### [EXERCISE BRIEF]
Tally the lines below that contain the word "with", then give the tally alone.

### [DATA BELOW]
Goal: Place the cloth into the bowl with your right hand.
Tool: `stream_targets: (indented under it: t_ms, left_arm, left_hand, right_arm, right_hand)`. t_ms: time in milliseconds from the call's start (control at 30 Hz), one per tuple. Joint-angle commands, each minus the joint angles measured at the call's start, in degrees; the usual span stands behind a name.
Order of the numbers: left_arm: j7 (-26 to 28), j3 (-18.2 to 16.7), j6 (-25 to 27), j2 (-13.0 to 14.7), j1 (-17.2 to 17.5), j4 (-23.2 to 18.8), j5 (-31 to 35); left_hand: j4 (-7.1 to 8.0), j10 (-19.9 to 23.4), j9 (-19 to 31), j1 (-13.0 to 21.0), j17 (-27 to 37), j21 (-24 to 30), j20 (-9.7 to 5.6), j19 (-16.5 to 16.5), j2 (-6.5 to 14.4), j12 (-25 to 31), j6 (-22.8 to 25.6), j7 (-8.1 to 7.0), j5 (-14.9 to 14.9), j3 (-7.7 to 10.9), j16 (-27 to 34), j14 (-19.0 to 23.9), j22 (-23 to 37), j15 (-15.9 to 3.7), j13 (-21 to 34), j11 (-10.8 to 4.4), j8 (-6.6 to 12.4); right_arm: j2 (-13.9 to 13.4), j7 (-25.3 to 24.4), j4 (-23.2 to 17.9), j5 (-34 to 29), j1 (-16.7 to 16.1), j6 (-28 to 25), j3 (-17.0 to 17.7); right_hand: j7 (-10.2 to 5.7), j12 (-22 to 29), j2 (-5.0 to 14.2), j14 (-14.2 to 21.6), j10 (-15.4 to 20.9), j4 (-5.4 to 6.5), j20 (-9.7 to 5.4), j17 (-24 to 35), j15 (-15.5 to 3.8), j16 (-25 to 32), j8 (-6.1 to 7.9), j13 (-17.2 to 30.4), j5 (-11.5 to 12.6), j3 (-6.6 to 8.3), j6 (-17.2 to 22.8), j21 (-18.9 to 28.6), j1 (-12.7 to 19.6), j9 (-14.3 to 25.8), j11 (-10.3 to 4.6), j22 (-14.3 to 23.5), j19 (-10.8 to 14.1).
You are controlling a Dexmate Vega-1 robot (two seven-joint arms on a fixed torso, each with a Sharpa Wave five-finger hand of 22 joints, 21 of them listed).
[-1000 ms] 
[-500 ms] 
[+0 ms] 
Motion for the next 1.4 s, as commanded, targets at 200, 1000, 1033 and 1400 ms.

### [EXERCISE RESPONSE]
2